Social Integration and Employees with a Disability: Their View
DOI:
https://doi.org/10.18061/dsq.v24i1.860Abstract
Varied research has addressed social integration at the workplace of persons with disabilities. Goffman (1963) and others propose that disability interferes with ordinary social interactions, creating a class of stigmatized interactions. Whether perceived or experienced, stigmatization leads to negative outcomes for the recipient of stigma. Allport's Intergroup Contact Hypothesis (1954), expanded by Pettigrew (1998) specified conditions to ensure positive outcomes of intergroup contact.The Modified Labeling perspective predicts that the greater perceived stigma toward people with disabilities, the less likely that an employee with a disability engages in workplace interactions leading to friendships. Allport's perspective predicts that newly-employed people with a disability are less socially-integrated than others. Over time, differences in social integration between the two disabled and non-disabled employees decline as contact leads to social comfort and a basis for friendship.
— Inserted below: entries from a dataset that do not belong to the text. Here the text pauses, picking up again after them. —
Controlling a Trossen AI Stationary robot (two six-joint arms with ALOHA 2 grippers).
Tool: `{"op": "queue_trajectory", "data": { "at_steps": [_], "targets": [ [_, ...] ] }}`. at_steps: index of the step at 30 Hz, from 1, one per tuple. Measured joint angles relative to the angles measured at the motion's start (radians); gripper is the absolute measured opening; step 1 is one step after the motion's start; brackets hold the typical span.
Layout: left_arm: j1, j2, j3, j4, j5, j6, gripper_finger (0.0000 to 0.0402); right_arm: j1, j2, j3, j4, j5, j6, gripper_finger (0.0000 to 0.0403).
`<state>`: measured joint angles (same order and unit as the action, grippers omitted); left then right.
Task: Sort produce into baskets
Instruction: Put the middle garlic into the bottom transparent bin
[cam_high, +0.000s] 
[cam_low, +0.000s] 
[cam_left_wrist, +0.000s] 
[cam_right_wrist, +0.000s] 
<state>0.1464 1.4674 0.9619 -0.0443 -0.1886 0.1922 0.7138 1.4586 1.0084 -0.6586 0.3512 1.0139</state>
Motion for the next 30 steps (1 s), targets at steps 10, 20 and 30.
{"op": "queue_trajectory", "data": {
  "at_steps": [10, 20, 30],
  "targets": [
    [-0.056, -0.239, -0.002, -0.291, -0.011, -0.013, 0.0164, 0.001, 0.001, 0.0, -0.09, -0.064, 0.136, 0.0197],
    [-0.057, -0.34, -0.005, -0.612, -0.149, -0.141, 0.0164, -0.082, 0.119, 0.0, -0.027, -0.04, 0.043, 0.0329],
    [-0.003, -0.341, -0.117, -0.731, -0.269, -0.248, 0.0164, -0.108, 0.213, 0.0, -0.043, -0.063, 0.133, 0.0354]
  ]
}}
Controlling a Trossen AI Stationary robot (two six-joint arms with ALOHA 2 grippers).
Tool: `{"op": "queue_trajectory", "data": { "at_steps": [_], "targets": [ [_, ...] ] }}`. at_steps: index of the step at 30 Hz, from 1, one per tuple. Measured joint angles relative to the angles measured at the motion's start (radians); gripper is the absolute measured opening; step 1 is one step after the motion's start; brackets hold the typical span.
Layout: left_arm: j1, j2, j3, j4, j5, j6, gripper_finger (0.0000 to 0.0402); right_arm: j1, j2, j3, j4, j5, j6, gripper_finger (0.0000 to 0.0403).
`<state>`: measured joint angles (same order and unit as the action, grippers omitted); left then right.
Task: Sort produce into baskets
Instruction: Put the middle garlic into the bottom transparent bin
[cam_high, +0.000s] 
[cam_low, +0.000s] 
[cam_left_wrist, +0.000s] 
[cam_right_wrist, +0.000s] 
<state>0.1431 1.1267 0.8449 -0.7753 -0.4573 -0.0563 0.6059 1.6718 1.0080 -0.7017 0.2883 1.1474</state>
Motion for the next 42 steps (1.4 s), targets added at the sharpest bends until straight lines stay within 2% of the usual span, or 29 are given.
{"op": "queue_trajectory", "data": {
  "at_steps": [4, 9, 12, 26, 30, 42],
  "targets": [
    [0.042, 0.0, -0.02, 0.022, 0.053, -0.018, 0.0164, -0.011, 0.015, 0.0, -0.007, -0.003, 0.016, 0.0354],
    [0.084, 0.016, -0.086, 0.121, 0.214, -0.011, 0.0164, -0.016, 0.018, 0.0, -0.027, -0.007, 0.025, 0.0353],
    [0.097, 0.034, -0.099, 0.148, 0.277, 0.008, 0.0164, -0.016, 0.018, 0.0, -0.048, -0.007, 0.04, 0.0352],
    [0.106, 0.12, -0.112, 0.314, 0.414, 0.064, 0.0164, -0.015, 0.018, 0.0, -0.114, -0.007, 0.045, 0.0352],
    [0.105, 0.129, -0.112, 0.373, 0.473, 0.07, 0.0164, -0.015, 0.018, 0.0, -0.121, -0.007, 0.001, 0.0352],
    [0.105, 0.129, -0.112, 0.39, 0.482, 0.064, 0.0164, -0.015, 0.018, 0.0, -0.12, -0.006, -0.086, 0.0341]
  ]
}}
This study brings the person with the disability into the discourse. It measured social support, in general and in the workplace, for workers with disability, compared to non-disabled coworkers. It also compared perceived stigma toward persons with a disability held by both groups. The effect of length of time employed and its interactions with disability and perceived stigma were tested. Finally, it obtained respondents' expectations of making friends in the workplace.
The study found that individuals with disabilities had higher levels of perceived stigma than those without disabilities. Disability status did not affect social support in general or at the workplace, but perceived stigma did affect social support in general. Thus, disability affects social support by increasing perceived stigma. Length of time employed moderates the effect of disability on perceived stigma. For individuals with disabilities, but not those without, perceived stigma is reduced over time in these employment settings.